Savona. Riguardo alla presa di posizione del’assessore Apicella sui parcheggi per le moto, affermando di non voler “sottrarre parcheggio alle auto a favore delle due ruote”, Paolo Forzano, presidente del Comitato Casello Albamare, espone due riflessioni: una di ordine tecnico-contabile ed una di ordine tecnico-politico.
“La prima riflessione è basata su dati ufficiali – spiega Forzano -. Consultando il Pumt 2010 città di Savona si evince quanto segue: secondo gli studi svolti da Sisplan-Tbridge (fonte Pumt 2010) in occasione della redazione dell’ultimo Programma urbano dei parcheggi, nel centro città (da piazza Saffi a corso Mazzini) al 2005 erano presenti 4632 stalli auto. Mentre gli stalli per moto 1020 così distribuiti: Nord Zona piazza Saffi – Villapiana 186; Est zona via Paleocapa – centro storico – piazza Giulio II 316; Sud Zona centro ottocentesco sud 274; Centro Zona centro ottocentesco Mameli – Diaz 244. Secondo il Pubblico Registro Automobilistico a Savona esistono 560 autoveicoli e 175 motocicli ogni 1000 abitanti. Pertanto Savona con 62.553 abitanti risulta avere 35.000 auto e 10.936 moto”.
“Osservazione prima è quindi questa – afferma -: a Savona ci sono 7,6 auto che si contendono uno stallo auto, e 10,72 moto che si contendono uno stallo moto. Esiste una sproporzione notevole! Per andare in ‘pari opportunità’ bisognerebbe avere 1439 stalli moto, ovvero aggiungere 419 stalli moto. Poiché in uno stallo auto ci stanno almeno quattro moto, bisogna, come minimo, convertire 100 stalli auto in stalli moto. Questo solo per pari opportunità”.
“Passo alla seconda – prosegue Forzano -. La seconda osservazione è di tipo tecnico e politico e riguarda la strategia di gestione del traffico, ovvero l’opportunità di gestire al meglio i flussi veicolari, favorendo questo o quello.

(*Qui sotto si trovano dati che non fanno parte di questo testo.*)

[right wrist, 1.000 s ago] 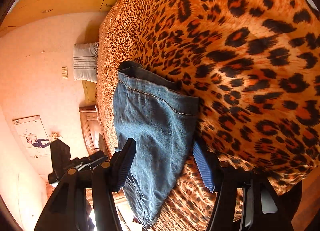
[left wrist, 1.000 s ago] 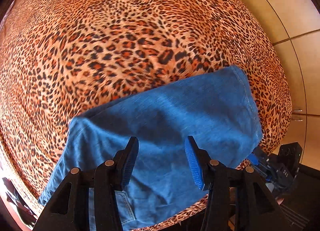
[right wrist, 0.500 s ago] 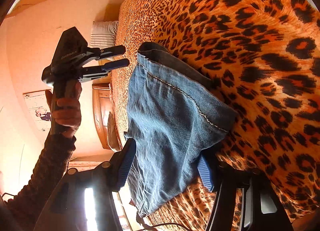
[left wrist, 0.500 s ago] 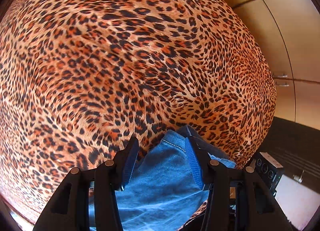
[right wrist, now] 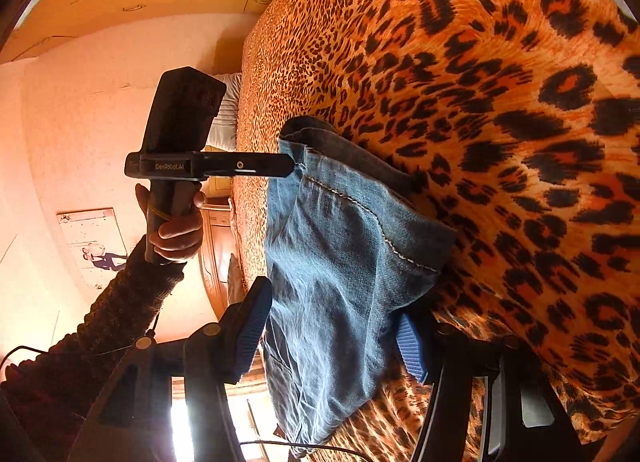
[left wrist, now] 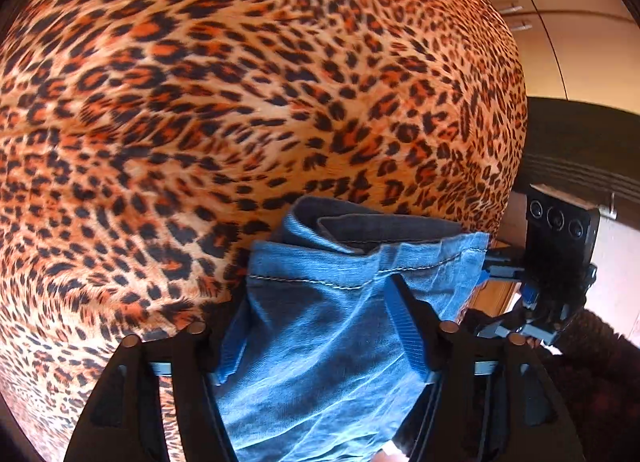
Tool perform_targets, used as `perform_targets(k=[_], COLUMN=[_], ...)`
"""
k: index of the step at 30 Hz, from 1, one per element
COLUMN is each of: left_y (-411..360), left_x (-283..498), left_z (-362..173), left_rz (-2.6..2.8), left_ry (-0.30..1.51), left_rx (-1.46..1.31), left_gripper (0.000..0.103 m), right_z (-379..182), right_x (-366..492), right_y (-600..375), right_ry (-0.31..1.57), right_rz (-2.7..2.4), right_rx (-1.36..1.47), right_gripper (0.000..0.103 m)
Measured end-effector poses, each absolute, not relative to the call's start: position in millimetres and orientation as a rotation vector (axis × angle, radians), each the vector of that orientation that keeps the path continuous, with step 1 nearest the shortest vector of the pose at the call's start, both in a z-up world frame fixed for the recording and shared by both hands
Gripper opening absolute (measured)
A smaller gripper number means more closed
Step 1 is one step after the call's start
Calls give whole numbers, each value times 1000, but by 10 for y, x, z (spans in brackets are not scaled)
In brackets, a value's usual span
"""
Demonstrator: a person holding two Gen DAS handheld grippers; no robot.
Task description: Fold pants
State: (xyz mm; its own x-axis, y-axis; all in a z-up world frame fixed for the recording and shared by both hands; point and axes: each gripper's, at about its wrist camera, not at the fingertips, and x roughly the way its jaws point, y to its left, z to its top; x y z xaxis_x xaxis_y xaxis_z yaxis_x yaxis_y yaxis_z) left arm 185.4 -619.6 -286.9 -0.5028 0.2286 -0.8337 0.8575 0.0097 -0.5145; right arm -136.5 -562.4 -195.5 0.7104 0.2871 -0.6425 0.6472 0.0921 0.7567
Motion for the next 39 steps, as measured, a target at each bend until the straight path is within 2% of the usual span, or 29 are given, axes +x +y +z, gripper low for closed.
perform_targets(k=[3,5,8,10,11,13,14,16,20,24,34,39], left_y=[-6232,-6212,-6110,-6082,-6081,-6073,-6064,-6030,-6003,-5858,-5265,-4894], left_x=[1890,1967,1895,1896,1881,1805,1726,1646,1687,1699,2025,2208], left_z=[-2895,-2881,-2812,-2781,-2782,-2739,-2739,-2740,-2719,-2495,-1882,-1574], left_rz=[-1531,-1528,-1507,-1492,-1494,-1502,-1501,-1499,-1448,-1454,-1428,-1372], left_ry=[1766,1753,1644,1617,1637,1570,1522,1444,1474,1412,1405,1378], left_rx=[1082,1054,1091,1092,1073,1098,1122,1143,1075,1035,811,803], left_gripper=[72,67,46,32,21,16,16,14,12,9,9,9], right_z=[-1967,-1942,-1959,-2018,-2045,-2076,-2106,-2122,-2059,-1795,-995,-878], right_x=[-1488,-1547,-1632,-1676,-1667,-1640,-1618,-1619,-1604,-1399,-535,-230], right_y=[-5656,-5670,-5714,-5773,-5785,-5790,-5790,-5783,-5801,-5787,-5322,-4969], right_ry=[738,693,629,612,605,638,659,665,740,839,1061,1097], right_rz=[-335,-348,-359,-384,-388,-411,-423,-434,-457,-420,-193,-76], right_rx=[1547,1569,1612,1626,1633,1607,1591,1586,1493,1306,790,736], right_gripper=[60,60,54,45,38,26,19,16,6,4,4,4])
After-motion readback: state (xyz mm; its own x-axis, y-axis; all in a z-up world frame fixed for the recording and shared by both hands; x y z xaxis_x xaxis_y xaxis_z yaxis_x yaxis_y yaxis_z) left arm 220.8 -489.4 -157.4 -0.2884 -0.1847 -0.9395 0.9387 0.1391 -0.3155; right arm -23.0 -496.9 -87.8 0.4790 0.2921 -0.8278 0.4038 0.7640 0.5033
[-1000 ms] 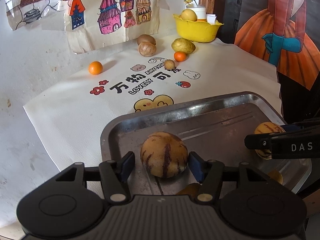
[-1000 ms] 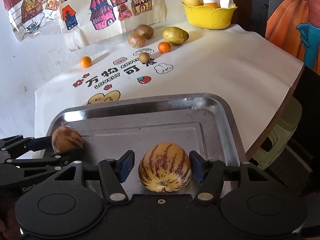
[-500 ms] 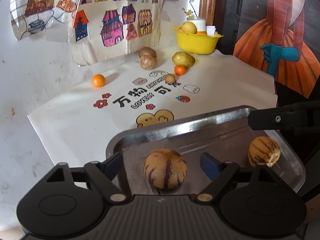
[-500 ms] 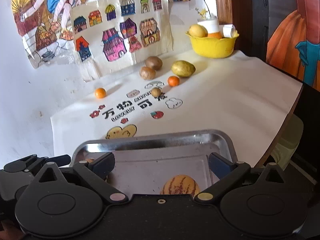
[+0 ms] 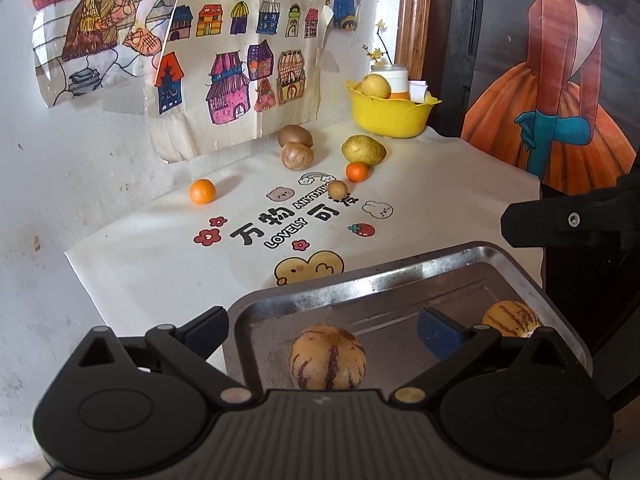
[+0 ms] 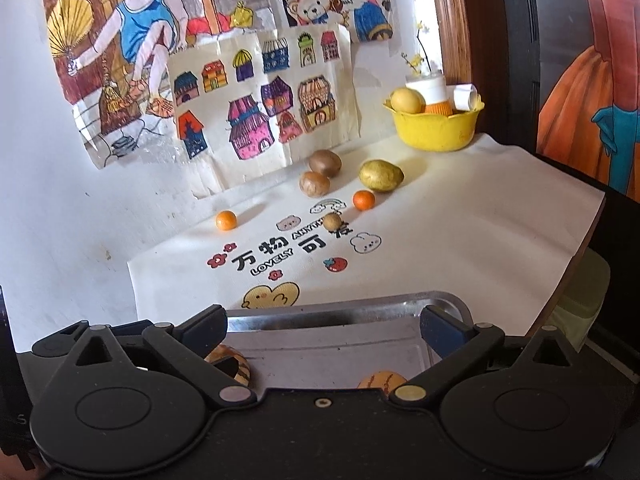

Più moto significa meno auto, e quindi minor intasamento delle strade, maggior scorrevolezza e quindi maggior velocità media sia delle auto che dei mezzi pubblici”.
“A queste considerazioni ‘tecniche’ deve conseguire la scelta ‘politica’ di facilitare le moto, ovviamente con adeguato numeri di stalli moto. A Genova questa scelta è stata fatta ormai da numerosi anni. Piazza Dante, De Ferrari e zone limitrofe hanno praticamente solo stalli moto! Invito Apicella, come nuovo assessore, a leggersi almeno il Pumt 2010 – conclude Forzano -, e poi a fare una visita ai colleghi genovesi!”.